ETH-Tight FPT Algorithm for Makespan Minimization on Uniform Machines
Lars Rohwedder
TL;DR
The paper studies Makespan Minimization on Uniform Machines, a strongly NP-hard scheduling problem. It delivers an ETH-tight fixed-parameter tractable algorithm with running time $p_{ ext{max}}^{O(d)} n^{O(1)}$, where $d$ is the number of distinct processing times, by reducing to a novel Modulo Integer Programming formulation and a Multiway Partitioning subproblem solved via a Multi-Choice Integer Programming framework that leverages the Steinitz Lemma. The approach unifies modular feasibility with a constructive recovery of a full assignment, and extends efficiently to high-multiplicity encodings, improving the exponent from $O(d^{2})$ to $O(d)$ and answering an open question of Koutecký and Zink. This advances exact IP techniques for scheduling and highlights new ideas for leveraging modular constraints, configuration-based IPs, and proximity arguments in ETH-tight FPT algorithms.
Abstract
Given $n$ jobs with processing times $p_1,\dotsc,p_n\in\mathbb N$ and $m\le n$ machines with speeds $s_1,\dotsc,s_m\in\mathbb N$ our goal is to allocate the jobs to machines minimizing the makespan.

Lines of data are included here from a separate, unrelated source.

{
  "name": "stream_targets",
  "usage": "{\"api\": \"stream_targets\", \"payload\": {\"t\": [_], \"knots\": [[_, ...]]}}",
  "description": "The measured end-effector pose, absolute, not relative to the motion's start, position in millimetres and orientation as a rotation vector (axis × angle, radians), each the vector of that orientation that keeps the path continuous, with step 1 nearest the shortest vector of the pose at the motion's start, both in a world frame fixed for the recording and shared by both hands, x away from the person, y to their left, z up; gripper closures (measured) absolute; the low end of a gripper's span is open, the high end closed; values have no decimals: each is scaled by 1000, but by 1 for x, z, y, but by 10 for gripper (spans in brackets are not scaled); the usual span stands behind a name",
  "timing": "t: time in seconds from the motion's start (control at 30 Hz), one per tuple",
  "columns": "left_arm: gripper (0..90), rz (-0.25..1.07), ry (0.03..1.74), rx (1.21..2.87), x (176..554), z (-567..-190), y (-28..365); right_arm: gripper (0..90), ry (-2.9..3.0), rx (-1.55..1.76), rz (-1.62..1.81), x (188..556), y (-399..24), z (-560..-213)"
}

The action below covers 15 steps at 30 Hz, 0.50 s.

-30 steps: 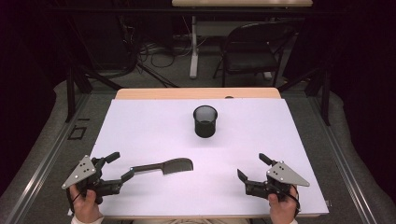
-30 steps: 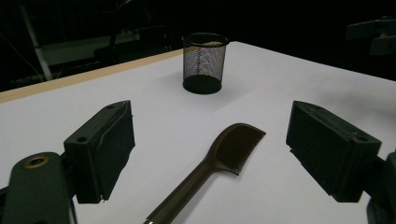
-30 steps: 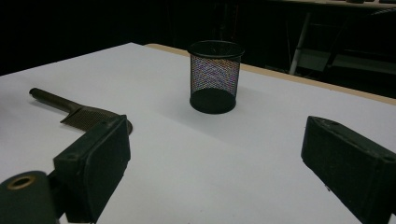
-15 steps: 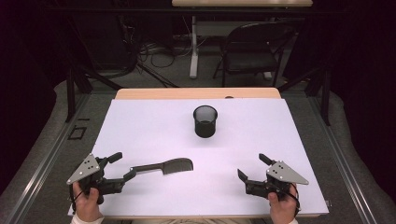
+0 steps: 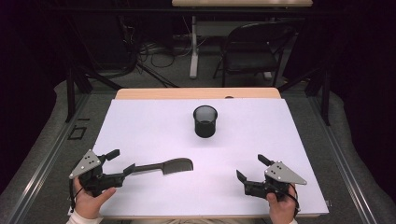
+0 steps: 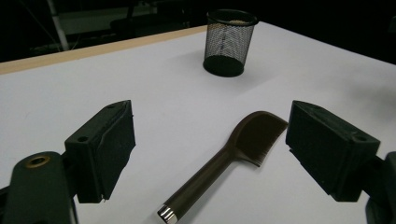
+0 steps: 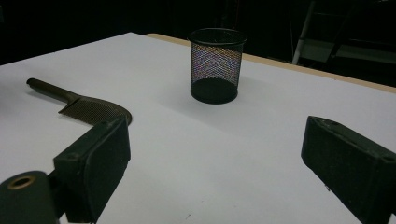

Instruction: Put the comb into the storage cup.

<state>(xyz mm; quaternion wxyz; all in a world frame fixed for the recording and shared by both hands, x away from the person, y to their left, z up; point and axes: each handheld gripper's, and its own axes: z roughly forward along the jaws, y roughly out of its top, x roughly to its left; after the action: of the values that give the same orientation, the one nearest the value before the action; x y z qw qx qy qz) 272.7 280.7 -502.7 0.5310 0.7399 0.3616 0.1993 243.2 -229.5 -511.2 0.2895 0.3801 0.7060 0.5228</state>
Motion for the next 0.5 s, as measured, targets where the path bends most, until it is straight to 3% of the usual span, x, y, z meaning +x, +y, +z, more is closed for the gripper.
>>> {"api": "stream_targets", "payload": {"t": [0.5], "knots": [[219, 477, 900, 1762, 282, -489, 281, 81, 1884, 1035, 1379, 247, -228, -513]]}}
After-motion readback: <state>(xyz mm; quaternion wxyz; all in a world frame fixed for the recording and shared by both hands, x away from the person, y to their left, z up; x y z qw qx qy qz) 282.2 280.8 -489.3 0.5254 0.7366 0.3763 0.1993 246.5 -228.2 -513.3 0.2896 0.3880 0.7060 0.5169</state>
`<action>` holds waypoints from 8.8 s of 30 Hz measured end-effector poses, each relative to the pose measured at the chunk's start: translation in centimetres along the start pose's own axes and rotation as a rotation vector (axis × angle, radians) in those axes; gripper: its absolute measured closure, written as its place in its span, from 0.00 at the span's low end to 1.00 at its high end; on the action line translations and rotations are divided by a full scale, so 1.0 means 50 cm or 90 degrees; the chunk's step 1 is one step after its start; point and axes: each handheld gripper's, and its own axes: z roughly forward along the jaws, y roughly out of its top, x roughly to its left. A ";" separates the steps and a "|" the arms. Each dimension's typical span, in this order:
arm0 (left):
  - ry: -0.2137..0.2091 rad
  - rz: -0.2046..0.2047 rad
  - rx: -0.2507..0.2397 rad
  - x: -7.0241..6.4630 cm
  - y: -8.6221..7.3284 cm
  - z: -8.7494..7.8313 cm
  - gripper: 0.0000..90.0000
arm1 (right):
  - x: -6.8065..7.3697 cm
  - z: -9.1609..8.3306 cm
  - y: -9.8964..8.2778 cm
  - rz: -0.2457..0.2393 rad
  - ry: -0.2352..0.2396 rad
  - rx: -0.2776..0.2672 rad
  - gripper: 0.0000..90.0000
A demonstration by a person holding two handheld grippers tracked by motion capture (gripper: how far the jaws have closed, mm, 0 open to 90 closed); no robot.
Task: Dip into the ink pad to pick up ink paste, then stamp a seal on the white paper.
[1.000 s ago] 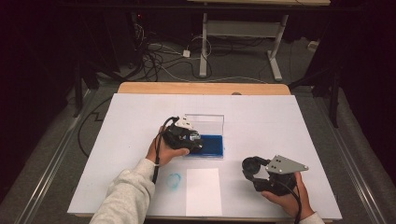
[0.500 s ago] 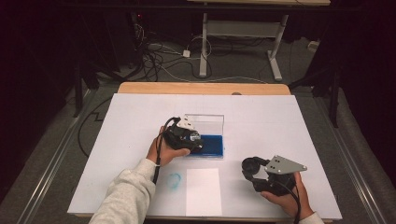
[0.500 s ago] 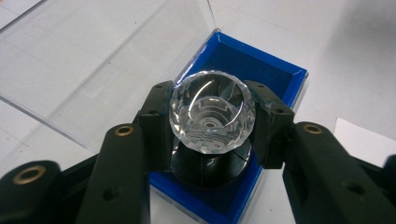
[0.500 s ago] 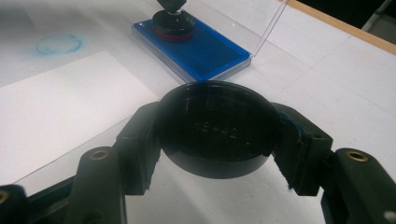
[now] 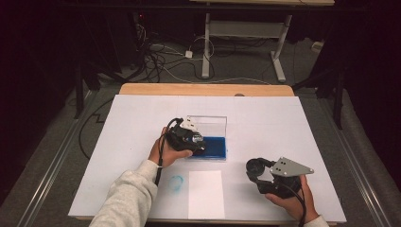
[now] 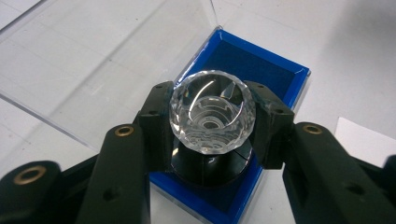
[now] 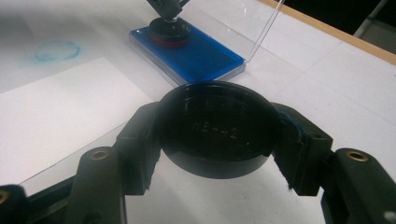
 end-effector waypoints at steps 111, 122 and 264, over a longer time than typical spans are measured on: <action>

We present an algorithm that solves the problem in time $p_{\max}^{O(d)} n^{O(1)}$, where $p_{\max}$ is the maximum processing time and $d\le p_{\max}$ is the number of distinct processing times. This is essentially the best possible due to a lower bound based on the exponential time hypothesis (ETH). Our result improves over prior works that had a quadratic term in $d$ in the exponent and answers an open question by Koutecký and Zink. The algorithm is based on integer programming techniques combined with novel ideas based on modular arithmetic. They can also be implemented efficiently for the more compact high-multiplicity instance encoding.